## YOUR GOAL
Give all of the records again. Match them exactly.

## EXTRACTED ENTRIES
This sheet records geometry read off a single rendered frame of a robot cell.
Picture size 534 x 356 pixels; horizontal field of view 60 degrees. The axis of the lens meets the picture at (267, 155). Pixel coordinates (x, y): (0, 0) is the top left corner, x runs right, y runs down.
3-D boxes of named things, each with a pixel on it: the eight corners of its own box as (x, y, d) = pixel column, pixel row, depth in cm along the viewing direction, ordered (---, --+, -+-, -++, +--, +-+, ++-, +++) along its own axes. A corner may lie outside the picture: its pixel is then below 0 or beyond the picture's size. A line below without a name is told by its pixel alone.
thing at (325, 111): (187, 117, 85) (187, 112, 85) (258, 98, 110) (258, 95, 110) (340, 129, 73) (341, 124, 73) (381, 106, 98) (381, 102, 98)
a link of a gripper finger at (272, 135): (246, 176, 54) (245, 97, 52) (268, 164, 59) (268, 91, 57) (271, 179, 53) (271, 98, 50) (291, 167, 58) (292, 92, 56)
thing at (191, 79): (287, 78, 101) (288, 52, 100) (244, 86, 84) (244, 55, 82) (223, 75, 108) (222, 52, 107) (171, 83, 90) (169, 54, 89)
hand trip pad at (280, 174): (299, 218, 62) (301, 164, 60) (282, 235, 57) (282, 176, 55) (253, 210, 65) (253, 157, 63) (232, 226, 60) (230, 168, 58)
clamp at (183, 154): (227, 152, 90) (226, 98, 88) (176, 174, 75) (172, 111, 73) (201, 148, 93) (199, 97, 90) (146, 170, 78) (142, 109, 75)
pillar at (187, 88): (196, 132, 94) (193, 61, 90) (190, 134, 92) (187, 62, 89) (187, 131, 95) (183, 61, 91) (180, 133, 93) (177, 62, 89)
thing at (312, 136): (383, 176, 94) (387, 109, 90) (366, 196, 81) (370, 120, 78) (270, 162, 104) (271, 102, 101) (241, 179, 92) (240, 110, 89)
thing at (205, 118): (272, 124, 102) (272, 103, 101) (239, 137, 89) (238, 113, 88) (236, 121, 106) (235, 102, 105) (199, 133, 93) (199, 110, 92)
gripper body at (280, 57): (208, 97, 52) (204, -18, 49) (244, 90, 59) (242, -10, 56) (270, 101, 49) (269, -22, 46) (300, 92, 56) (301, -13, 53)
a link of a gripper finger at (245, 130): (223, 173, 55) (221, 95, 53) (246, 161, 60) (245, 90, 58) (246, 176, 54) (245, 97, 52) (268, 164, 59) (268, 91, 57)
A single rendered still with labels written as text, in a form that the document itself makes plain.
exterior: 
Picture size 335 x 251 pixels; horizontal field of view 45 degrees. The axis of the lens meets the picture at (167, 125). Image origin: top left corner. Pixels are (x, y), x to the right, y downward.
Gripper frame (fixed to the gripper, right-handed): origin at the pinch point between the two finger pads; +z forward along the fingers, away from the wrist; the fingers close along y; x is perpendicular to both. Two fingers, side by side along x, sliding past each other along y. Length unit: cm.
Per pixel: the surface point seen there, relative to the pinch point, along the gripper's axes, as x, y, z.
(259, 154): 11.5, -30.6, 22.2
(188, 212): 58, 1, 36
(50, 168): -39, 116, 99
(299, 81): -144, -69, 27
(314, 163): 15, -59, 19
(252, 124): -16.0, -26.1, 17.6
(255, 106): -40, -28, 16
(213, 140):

## REPLY
This sheet records geometry read off a single rendered frame of a robot cell.
Picture size 534 x 356 pixels; horizontal field of view 60 degrees. The axis of the lens meets the picture at (267, 155). Pixel coordinates (x, y): (0, 0) is the top left corner, x runs right, y runs down.
3-D boxes of named things, each with a pixel on it: the eight corners of its own box as (x, y, d) = pixel column, pixel row, depth in cm along the viewing direction, ordered (---, --+, -+-, -++, +--, +-+, ++-, +++) along its own axes. A corner may lie outside the picture: its pixel is then below 0 or beyond the picture's size. A line below without a name is told by its pixel alone.
thing at (325, 111): (187, 117, 85) (187, 112, 85) (258, 98, 110) (258, 95, 110) (340, 129, 73) (341, 124, 73) (381, 106, 98) (381, 102, 98)
a link of a gripper finger at (272, 135): (246, 176, 54) (245, 97, 52) (268, 164, 59) (268, 91, 57) (271, 179, 53) (271, 98, 50) (291, 167, 58) (292, 92, 56)
thing at (191, 79): (287, 78, 101) (288, 52, 100) (244, 86, 84) (244, 55, 82) (223, 75, 108) (222, 52, 107) (171, 83, 90) (169, 54, 89)
hand trip pad at (280, 174): (299, 218, 62) (301, 164, 60) (282, 235, 57) (282, 176, 55) (253, 210, 65) (253, 157, 63) (232, 226, 60) (230, 168, 58)
clamp at (183, 154): (227, 152, 90) (226, 98, 88) (176, 174, 75) (172, 111, 73) (201, 148, 93) (199, 97, 90) (146, 170, 78) (142, 109, 75)
pillar at (187, 88): (196, 132, 94) (193, 61, 90) (190, 134, 92) (187, 62, 89) (187, 131, 95) (183, 61, 91) (180, 133, 93) (177, 62, 89)
thing at (312, 136): (383, 176, 94) (387, 109, 90) (366, 196, 81) (370, 120, 78) (270, 162, 104) (271, 102, 101) (241, 179, 92) (240, 110, 89)
thing at (205, 118): (272, 124, 102) (272, 103, 101) (239, 137, 89) (238, 113, 88) (236, 121, 106) (235, 102, 105) (199, 133, 93) (199, 110, 92)
gripper body at (280, 57): (208, 97, 52) (204, -18, 49) (244, 90, 59) (242, -10, 56) (270, 101, 49) (269, -22, 46) (300, 92, 56) (301, -13, 53)
a link of a gripper finger at (245, 130): (223, 173, 55) (221, 95, 53) (246, 161, 60) (245, 90, 58) (246, 176, 54) (245, 97, 52) (268, 164, 59) (268, 91, 57)
A single rendered still with labels written as text, in a form that the document itself makes plain.
exterior: 
Picture size 335 x 251 pixels; horizontal field of view 45 degrees. The axis of the lens meets the picture at (167, 125). Image origin: top left corner. Pixels are (x, y), x to the right, y downward.
Gripper frame (fixed to the gripper, right-handed): origin at the pinch point between the two finger pads; +z forward along the fingers, away from the wrist; the fingers close along y; x is perpendicular to both. Two fingers, side by side along x, sliding past each other along y. Length unit: cm.
Per pixel: the surface point seen there, relative to the pinch point, along the gripper's axes, as x, y, z.
(259, 154): 11.5, -30.6, 22.2
(188, 212): 58, 1, 36
(50, 168): -39, 116, 99
(299, 81): -144, -69, 27
(314, 163): 15, -59, 19
(252, 124): -16.0, -26.1, 17.6
(255, 106): -40, -28, 16
(213, 140):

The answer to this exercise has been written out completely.